• **About this task**:
The word "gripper" occurs in some lines of the data. Return each such line.
═════ Input data ═════
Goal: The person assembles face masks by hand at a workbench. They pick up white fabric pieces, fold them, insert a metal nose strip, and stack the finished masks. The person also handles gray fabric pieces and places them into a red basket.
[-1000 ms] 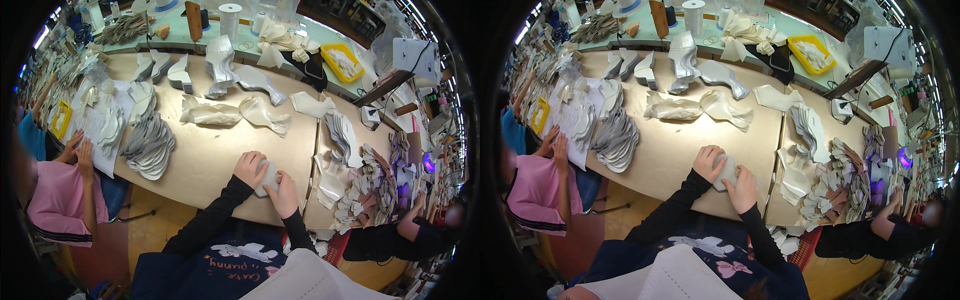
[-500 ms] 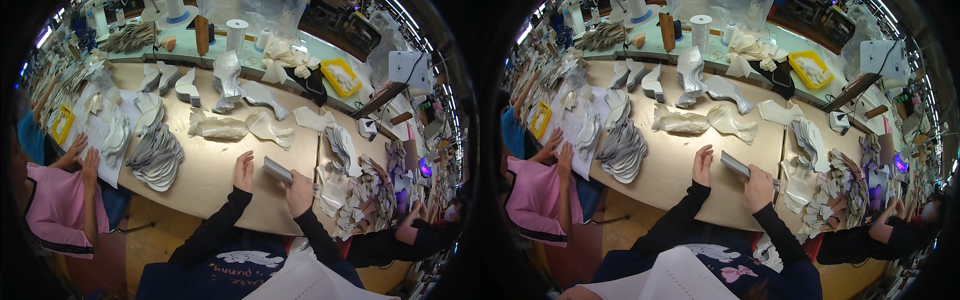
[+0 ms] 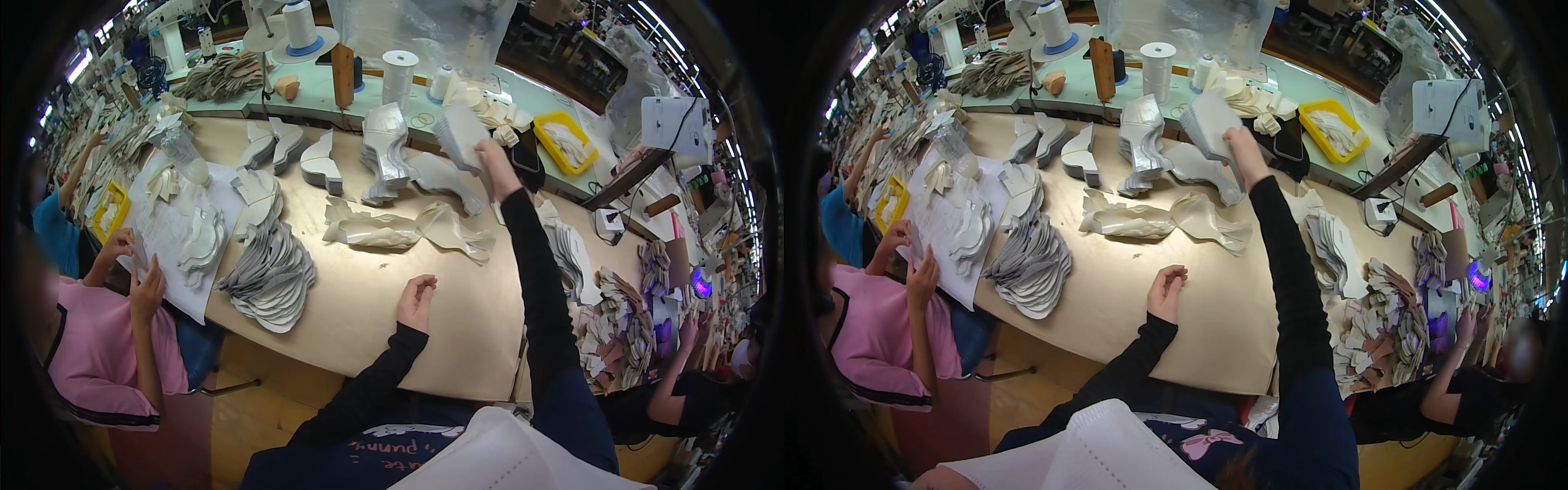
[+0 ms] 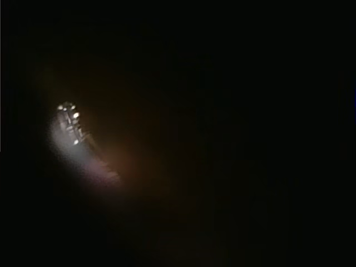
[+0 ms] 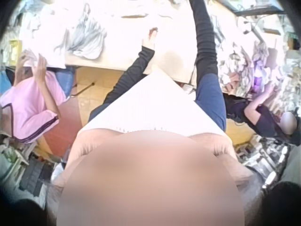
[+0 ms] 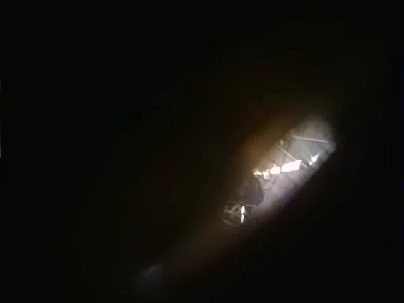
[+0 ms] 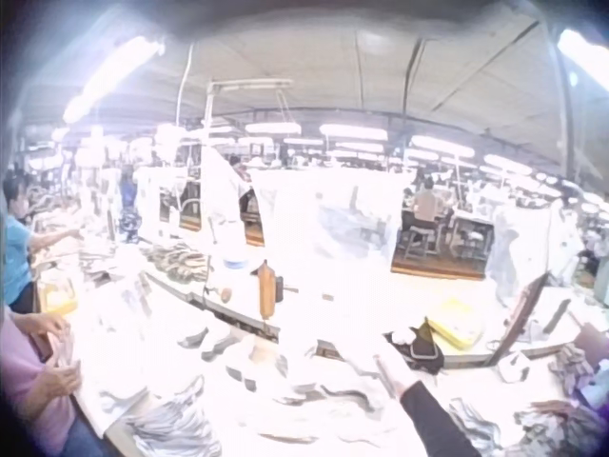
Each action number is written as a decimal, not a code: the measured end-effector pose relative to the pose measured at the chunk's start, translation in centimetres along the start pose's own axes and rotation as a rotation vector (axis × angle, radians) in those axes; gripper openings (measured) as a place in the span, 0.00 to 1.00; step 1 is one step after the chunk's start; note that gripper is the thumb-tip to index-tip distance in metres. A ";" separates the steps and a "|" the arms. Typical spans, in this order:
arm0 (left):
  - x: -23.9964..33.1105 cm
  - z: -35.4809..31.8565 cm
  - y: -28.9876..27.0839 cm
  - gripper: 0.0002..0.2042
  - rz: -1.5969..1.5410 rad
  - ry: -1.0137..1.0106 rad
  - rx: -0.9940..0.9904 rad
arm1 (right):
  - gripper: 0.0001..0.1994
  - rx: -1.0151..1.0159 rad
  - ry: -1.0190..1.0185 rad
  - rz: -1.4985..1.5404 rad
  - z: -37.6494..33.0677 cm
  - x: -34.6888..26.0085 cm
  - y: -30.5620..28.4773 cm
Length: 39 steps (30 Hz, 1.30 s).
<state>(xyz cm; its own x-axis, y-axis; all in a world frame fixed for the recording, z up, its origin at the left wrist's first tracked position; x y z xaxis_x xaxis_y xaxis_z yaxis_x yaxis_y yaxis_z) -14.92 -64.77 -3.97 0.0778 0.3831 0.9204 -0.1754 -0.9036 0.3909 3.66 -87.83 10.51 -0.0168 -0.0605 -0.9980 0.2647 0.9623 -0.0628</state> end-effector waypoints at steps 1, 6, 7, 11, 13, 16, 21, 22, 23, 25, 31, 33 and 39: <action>0.0 -0.1 0.0 0.10 0.004 -0.016 -0.001 | 0.16 -0.031 0.060 -0.137 1.1 2.0 0.9; 0.3 0.0 0.1 0.10 -0.020 -0.025 -0.003 | 0.32 0.020 -0.037 -1.099 4.1 8.7 2.9; 0.3 -0.1 0.1 0.10 -0.019 -0.032 0.000 | 0.34 -0.003 -0.011 -1.162 4.1 9.4 3.1; 0.5 -0.2 0.3 0.11 0.006 -0.064 -0.004 | 0.37 0.081 0.066 -1.254 3.6 7.5 2.9; 0.6 -0.2 0.3 0.11 -0.017 -0.067 -0.006 | 0.34 0.125 -0.046 -1.418 3.5 4.5 3.3; 0.7 -0.3 0.3 0.11 -0.022 -0.091 -0.002 | 0.29 0.267 -0.592 -0.969 4.4 -1.1 4.5; 0.7 -0.3 0.1 0.11 -0.011 -0.093 -0.011 | 0.26 0.194 -0.457 -1.623 5.0 2.9 7.6; 0.7 -0.3 0.1 0.11 -0.018 -0.093 -0.012 | 0.27 0.150 -0.452 -1.496 5.0 4.1 7.4; 0.7 -0.3 0.0 0.11 -0.026 -0.097 -0.003 | 0.27 0.063 -0.382 -1.408 4.9 5.7 7.3; 0.6 -0.3 0.1 0.11 -0.048 -0.118 0.008 | 0.28 0.005 -0.321 -1.346 5.4 7.5 6.8; 0.9 -0.1 0.2 0.10 0.019 -0.107 -0.038 | 0.30 0.093 -0.278 -1.521 7.5 4.4 4.5; 0.8 -0.3 0.0 0.09 0.044 -0.185 -0.014 | 0.30 0.363 -0.560 -1.478 6.1 1.6 3.1; 1.1 -0.4 0.9 0.08 0.066 -0.122 -0.063 | 0.29 0.009 -0.379 -1.537 1.1 6.0 2.3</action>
<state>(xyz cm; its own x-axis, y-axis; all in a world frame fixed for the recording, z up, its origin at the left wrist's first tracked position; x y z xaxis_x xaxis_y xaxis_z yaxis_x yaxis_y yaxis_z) -15.41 -65.11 -2.64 0.1818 0.2933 0.9386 -0.2453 -0.9108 0.3321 5.21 -86.30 4.33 -0.0316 -0.9968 0.0735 0.2282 -0.0788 -0.9704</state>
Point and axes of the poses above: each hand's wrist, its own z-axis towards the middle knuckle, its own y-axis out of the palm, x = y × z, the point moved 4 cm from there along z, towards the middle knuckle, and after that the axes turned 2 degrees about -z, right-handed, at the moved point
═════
• **Response to this task**:
Each action number is written as a decimal, not a code: the measured end-effector pose relative to the pose measured at the chunk's start, translation in centimetres along the start pose's own axes and rotation as a rotation vector (axis × angle, radians) in those axes; gripper openings (measured) as a place in the span, 0.00 to 1.00; step 1 is one step after the chunk's start; note that gripper is the thumb-tip to index-tip distance in metres. A ";" separates the steps and a "|" the arms. Typical spans, in this order:
  - gripper: 0.0002..0.2042
  - gripper: 0.0001..0.1994

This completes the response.